— Requirement —
Your copy should hold exactly the lines from the beginning of the listing below through the line with "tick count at", without any pictures.

— Stored data —
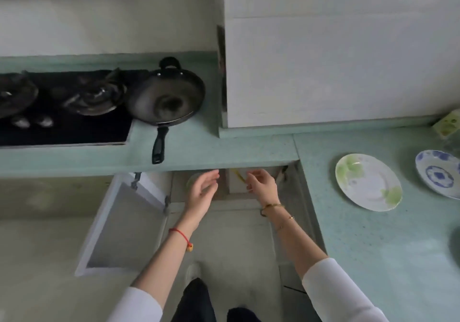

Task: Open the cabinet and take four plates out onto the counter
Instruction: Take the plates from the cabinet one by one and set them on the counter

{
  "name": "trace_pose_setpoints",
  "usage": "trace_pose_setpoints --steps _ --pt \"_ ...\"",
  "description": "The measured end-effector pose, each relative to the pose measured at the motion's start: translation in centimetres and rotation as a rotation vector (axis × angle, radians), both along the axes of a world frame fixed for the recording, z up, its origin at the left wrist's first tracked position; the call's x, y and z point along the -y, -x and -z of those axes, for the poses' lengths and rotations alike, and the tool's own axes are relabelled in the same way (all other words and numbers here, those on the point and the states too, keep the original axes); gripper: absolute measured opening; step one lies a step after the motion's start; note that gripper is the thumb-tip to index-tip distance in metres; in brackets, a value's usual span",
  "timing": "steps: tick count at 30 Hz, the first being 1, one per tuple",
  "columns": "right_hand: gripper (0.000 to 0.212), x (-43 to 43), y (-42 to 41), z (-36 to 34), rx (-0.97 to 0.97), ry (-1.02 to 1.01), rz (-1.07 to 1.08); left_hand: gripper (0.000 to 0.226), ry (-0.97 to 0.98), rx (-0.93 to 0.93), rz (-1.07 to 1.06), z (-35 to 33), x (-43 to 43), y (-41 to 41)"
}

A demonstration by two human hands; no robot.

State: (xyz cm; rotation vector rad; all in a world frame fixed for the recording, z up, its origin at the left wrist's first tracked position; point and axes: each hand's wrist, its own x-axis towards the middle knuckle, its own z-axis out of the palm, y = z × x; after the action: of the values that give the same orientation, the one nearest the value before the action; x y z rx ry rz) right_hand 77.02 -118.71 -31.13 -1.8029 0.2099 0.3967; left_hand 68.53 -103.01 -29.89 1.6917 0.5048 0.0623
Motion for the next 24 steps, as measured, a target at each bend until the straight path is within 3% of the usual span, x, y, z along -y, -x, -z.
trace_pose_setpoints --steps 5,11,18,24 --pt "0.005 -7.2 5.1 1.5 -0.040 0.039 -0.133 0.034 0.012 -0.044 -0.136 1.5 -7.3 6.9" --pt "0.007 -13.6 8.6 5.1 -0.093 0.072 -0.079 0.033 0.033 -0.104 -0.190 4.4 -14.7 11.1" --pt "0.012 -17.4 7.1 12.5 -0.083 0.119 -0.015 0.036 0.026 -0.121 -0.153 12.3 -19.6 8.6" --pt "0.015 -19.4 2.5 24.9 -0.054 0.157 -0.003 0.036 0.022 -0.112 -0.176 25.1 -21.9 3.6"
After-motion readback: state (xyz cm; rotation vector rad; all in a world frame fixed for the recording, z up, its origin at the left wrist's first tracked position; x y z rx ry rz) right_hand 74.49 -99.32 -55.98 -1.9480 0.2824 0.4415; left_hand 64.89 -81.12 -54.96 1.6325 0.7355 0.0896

— Output —
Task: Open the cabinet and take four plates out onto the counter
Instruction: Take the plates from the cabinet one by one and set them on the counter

{
  "name": "trace_pose_setpoints",
  "usage": "trace_pose_setpoints --steps _ --pt \"_ ...\"",
  "description": "The measured end-effector pose, each relative to the pose measured at the motion's start: translation in centimetres and rotation as a rotation vector (axis × angle, radians), both along the axes of a world frame fixed for the recording, z up, its origin at the left wrist's first tracked position; the call's x, y and z point along the -y, -x and -z of those axes, for the poses' lengths and rotations alike, and the tool's own axes are relabelled in the same way (all other words and numbers here, those on the point and the states too, keep the original axes); gripper: absolute measured opening; step one lies a step after the motion's start; note that gripper is the thumb-tip to index-tip distance in metres; in brackets, a value's usual span",
  "timing": "steps: tick count at 30 Hz, the first being 1, one per tuple",

This finishes the answer to the exercise.